Cuma kısalıyor
1100 yıllık gelenek sona erdi. Diyanet İşleri, Cuma'nın ikisi farz, dördü ilk sünnet, dördü son sünnet olmak üzere 10 rekat olduğunu açıkladı
Adapazarı İstasyon Camii imamı Hüseyin Karagöz, geçen hafta Cuma namazını 16 rekat yerine 10 rekat kıldırarak, İslam dünyasının 1100 yıllık geleneğini değiştiren düzenlemenin ilk adımını attı. İmam Karagöz, Cuma namazının 2 rekat farz, 4 rekat ilk sünnet, 4 rekat da son sünnet olmak üzere 10 rekat olduğunu, 'zuhr-i ahir' diye adlandırılan 6 rekatın ise zorunlu olmadığını belirterek, namazı 10 rekattan sonra tamamlayıp, tesbih çekmeye geçmişti. Ancak, imamın bu uygulaması cemaatin bir kısmı tarafından tepkiyle karşılanmış ve Diyanet İşleri Başkanlığı'ndan bu konuda açıklama istenmişti. Diyanet, imam Karagöz'ün uygulamasının yanlış olmadığını ve Din İşleri Yüksek Kurulu tarafından 6 rekatlık zuhr-i ahir'in zorunlu olmadığına dair verilmiş karar bulunduğunu açıkladı.
TARİHİ BİR KARAR
Tabii ki bu açıklama, tarihi bir karar niteliği taşıyor.
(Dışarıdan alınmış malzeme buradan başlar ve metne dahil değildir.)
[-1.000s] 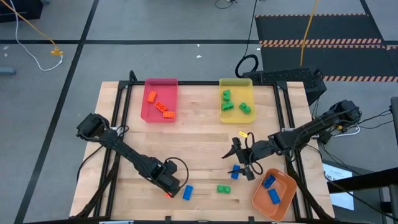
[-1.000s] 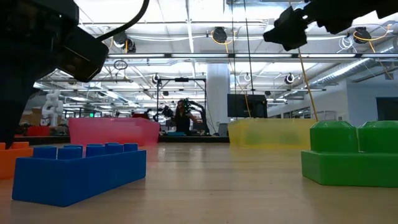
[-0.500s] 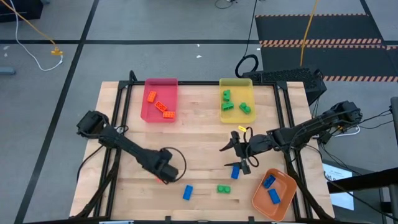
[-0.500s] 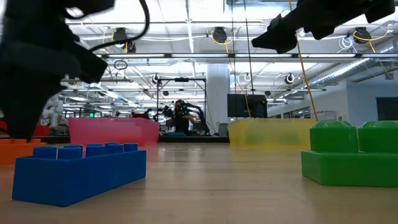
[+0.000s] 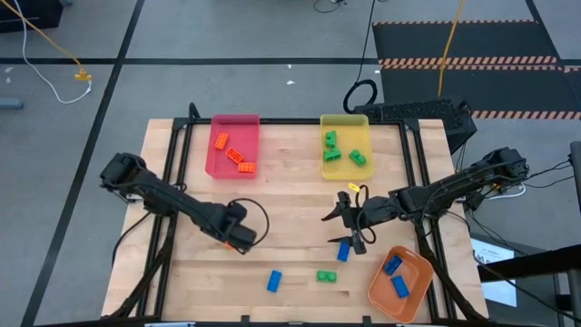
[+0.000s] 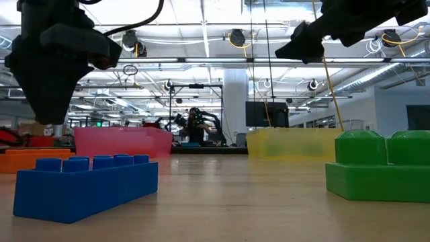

Çünkü, zuhr-i ahir namazı, yaklaşık 1100 yıldır uygulanan bir içtihat niteliği taşıyor. Türkiye'de cemaatin tamamı tarafından olmasa da tüm camilerde bugüne kadar zuhr-i ahir namazı kılınıyor, imamlar da farz ve sünnetten oluşan 10 rekatlık Cuma namazı bittikten sonra, 6 rekatlık zuhr-i ahir namazının kılınmasına fırsat tanımak için, biraz bekliyor, ardından tesbih çekmeye geçiyordu. Ancak imam Karagöz bu geleneği değiştirerek, 10 rekattan sonra zuhr-i ahir namazının kılınmasını beklemeden tesbih çekmeye geçti. Diyanet de bu uygulamayı 'uygun' bularak, Türkiye'de, Cuma namazını, 'sonradan konulmuş bazı kurallar'dan arındırarak, 6 rekat kısaltan bir kararı ilk kez fiilen uygulamaya koymuş oldu. Bundan sonra, 'zuhr-i ahir' namazı kılma alışkanlığının bulunmadığı yerlerde, imamlar 10 rekat namaz kıldırdıktan sonra, namazı tamamlayıp tesbih geçecek.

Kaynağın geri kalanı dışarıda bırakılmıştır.